• [PROBLEM]: Give again, word for word, every line below from the one that has "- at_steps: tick" through the one that has "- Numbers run", both included, and no others.

═════ GIVEN MATERIAL ═════

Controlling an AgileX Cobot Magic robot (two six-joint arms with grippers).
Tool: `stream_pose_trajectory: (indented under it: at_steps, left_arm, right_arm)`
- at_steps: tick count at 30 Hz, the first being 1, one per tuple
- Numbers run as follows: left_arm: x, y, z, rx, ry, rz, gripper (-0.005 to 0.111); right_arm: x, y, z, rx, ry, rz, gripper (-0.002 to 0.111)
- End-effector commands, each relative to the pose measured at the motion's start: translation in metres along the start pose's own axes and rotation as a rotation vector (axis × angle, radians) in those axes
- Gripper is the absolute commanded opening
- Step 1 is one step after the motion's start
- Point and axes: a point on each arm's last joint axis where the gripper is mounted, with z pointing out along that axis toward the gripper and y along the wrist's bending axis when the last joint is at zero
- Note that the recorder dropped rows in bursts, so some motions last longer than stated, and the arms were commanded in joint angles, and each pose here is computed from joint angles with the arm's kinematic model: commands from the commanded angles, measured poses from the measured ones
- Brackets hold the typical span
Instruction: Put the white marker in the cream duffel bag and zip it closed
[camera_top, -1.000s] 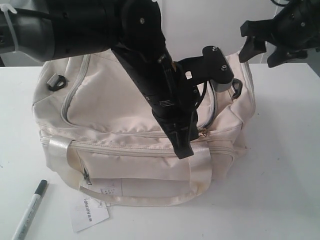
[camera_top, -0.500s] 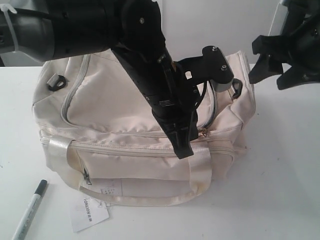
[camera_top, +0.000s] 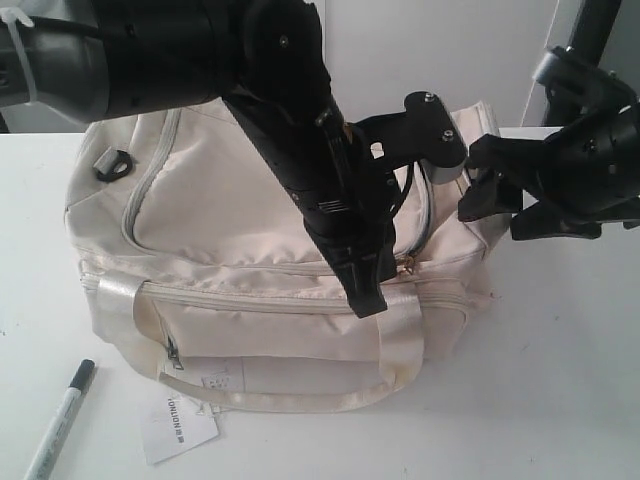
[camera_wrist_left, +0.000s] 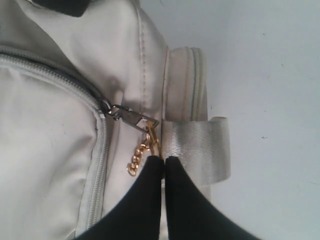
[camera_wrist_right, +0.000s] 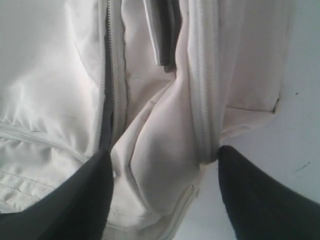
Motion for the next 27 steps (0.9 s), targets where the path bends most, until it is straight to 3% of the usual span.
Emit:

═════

• [YOUR SOLUTION]:
- at_steps: tick count at 30 Hz, the first being 1, one per tuple
- Numbers run as follows: left_arm: x, y, z, rx, ry, rz, gripper (-0.005 to 0.111); right_arm: x, y, z, rx, ry, rz, gripper (-0.002 to 0.111)

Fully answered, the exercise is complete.